◆ Work required:
Pull every line with "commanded" from the data below and copy it.

◆ Dataset content:
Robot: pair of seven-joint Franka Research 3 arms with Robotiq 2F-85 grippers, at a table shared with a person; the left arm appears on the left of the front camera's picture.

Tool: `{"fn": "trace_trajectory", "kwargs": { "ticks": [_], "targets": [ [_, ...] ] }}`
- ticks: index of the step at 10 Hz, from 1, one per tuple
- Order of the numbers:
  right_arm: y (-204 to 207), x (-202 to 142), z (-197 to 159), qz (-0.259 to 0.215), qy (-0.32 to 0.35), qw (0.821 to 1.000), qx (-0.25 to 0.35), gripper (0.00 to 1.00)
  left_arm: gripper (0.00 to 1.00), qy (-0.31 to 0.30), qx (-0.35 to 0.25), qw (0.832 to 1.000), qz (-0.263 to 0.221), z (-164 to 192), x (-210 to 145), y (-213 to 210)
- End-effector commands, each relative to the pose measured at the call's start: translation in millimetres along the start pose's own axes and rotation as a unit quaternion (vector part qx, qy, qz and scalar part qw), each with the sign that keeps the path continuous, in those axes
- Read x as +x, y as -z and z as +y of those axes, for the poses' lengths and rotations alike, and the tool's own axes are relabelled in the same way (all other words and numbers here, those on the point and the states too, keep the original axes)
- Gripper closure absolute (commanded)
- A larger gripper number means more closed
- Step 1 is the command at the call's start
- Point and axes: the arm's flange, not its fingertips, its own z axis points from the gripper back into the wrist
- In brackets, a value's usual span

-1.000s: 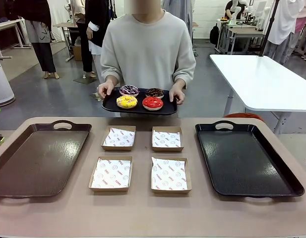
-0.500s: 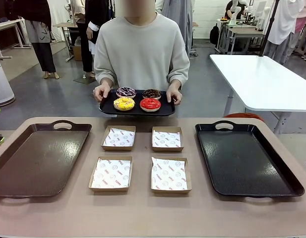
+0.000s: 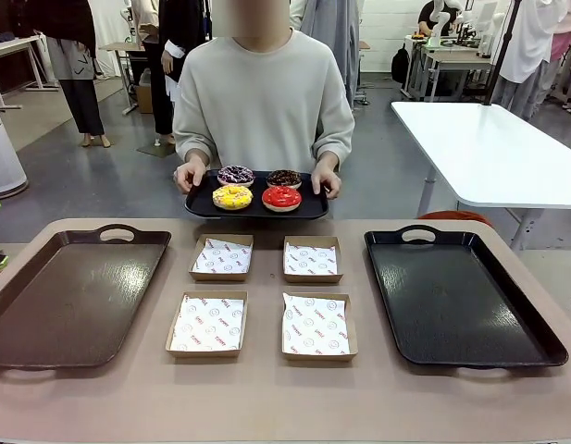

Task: Individually package the donuts and arrange them on the tray.
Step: Pick up one Paper togo box.

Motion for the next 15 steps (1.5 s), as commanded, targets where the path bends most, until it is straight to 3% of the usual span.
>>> {"fn": "trace_trajectory", "kwargs": {
  "ticks": [1,3,7,9,11,13,15],
  "targets": [
    [-2.0,-1.6,-0.2,-0.003,0.0,1.0,0.007,0.0,0.0,0.001,-0.009,1.0,-0.003,-1.4,0.5,-0.2],
    [-2.0,-1.6,-0.2,-0.003,0.0,1.0,0.007,0.0,0.0,0.0,0.0,1.0,0.0,0.0,0.0,0.0],
    [-2.0,-1.6,-0.2,-0.003,0.0,1.0,0.007,0.0,0.0,0.038,0.186,0.982,0.004,-91.7,23.3,73.9],
    [-2.0,-1.6,-0.2,-0.003,0.0,1.0,0.007,0.0,0.0,0.067,0.301,0.951,0.021,-130.8,20.7,129.3],
    [-2.0,-1.6,-0.2,-0.003,0.0,1.0,0.007,0.0,0.0,0.082,0.394,0.915,0.026,-144.3,13.2,189.2],
    [-2.0,-1.6,-0.2,-0.003,0.0,1.0,0.007,0.0,0.0,0.095,0.469,0.877,0.038,-135.9,2.2,250.8],
    [-2.0,-1.6,-0.2,-0.003,0.0,1.0,0.007,0.0,0.0,0.097,0.514,0.852,0.036,-115.1,0.3,290.5]
  ]
}}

◆ Expected answer:
- Gripper closure absolute (commanded)
Motion for the next 15 steps (1.5 s), as commanded, targets where the path bends most, until it is straight to 3% of the usual span.

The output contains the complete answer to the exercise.